_DATA EXCERPT_.

────────────────

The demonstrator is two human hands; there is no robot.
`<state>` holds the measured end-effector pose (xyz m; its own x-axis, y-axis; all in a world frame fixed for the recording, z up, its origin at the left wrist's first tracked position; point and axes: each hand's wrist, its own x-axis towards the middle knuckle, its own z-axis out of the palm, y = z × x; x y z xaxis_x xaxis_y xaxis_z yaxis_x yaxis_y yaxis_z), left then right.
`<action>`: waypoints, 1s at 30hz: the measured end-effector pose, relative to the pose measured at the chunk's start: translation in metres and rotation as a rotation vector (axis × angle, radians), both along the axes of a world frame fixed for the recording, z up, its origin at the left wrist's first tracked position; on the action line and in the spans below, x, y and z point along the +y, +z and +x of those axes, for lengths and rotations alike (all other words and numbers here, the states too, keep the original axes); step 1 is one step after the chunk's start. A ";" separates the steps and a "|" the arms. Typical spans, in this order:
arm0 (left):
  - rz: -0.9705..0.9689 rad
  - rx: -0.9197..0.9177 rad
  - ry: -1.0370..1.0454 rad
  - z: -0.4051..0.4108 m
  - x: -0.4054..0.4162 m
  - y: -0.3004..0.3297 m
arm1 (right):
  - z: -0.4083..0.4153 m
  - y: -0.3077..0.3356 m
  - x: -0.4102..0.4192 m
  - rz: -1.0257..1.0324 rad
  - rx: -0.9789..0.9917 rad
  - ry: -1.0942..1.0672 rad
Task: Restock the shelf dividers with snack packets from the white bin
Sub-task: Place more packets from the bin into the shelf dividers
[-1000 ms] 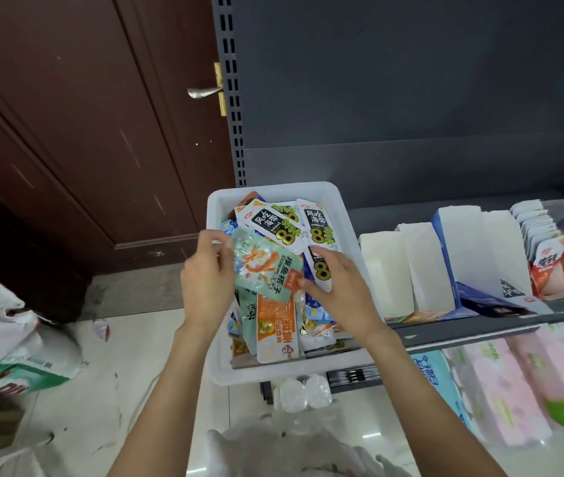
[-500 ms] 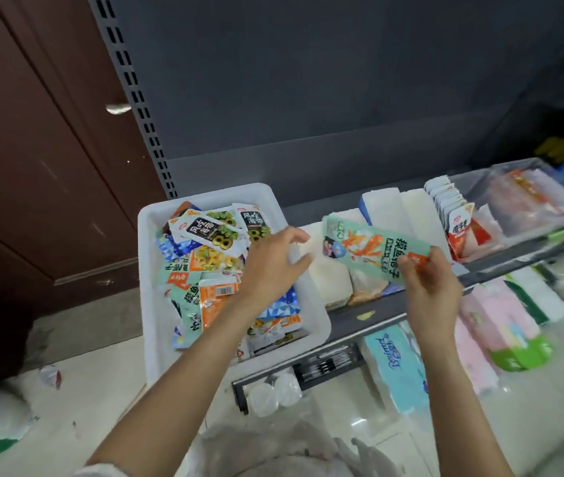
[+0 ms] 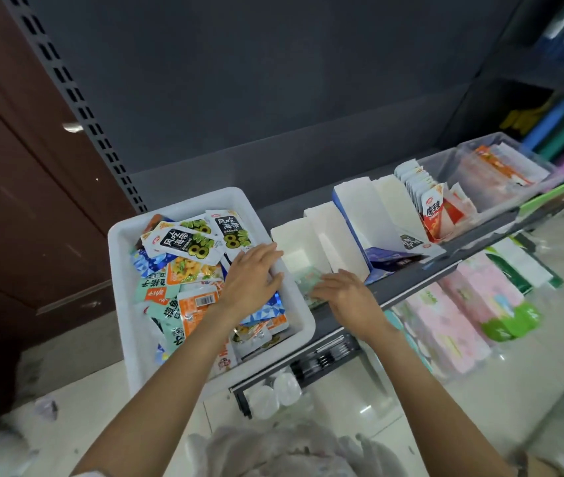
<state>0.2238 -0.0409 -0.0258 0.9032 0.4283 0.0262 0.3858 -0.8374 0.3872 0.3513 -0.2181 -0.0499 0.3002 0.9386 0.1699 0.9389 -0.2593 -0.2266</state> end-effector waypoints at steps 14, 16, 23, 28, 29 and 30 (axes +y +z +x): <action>0.029 0.065 0.407 -0.086 0.001 -0.002 | -0.069 0.053 0.064 -0.039 0.348 0.029; -0.062 0.055 0.438 -0.083 0.001 -0.006 | -0.079 0.038 0.083 -0.275 0.240 0.031; -0.362 -0.017 0.543 -0.072 -0.002 -0.004 | -0.090 0.027 0.093 -0.313 0.321 -0.007; -0.477 -0.057 0.645 -0.097 0.005 0.022 | -0.081 0.033 0.086 -0.465 0.172 0.033; -0.446 -0.060 0.671 -0.107 0.008 0.030 | -0.082 0.035 0.086 -0.481 0.139 0.047; -0.403 -0.077 0.692 -0.117 0.012 0.037 | -0.083 0.038 0.086 -0.466 0.153 0.067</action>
<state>0.1073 -0.0291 0.0115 0.4315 0.8800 -0.1984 0.7258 -0.2080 0.6557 0.2679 -0.1324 -0.0118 0.2257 0.9223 -0.3138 0.9218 -0.3064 -0.2375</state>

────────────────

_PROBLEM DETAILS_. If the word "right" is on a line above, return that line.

_ANSWER_.
`<state>` holds the measured end-effector pose (xyz m; its own x-axis, y-axis; all in a world frame fixed for the recording, z up, its origin at the left wrist's first tracked position; point and axes: each hand's wrist, its own x-axis towards the middle knuckle, its own z-axis out of the palm, y = z × x; x y z xaxis_x xaxis_y xaxis_z yaxis_x yaxis_y yaxis_z), left then right.
arm1 (right):

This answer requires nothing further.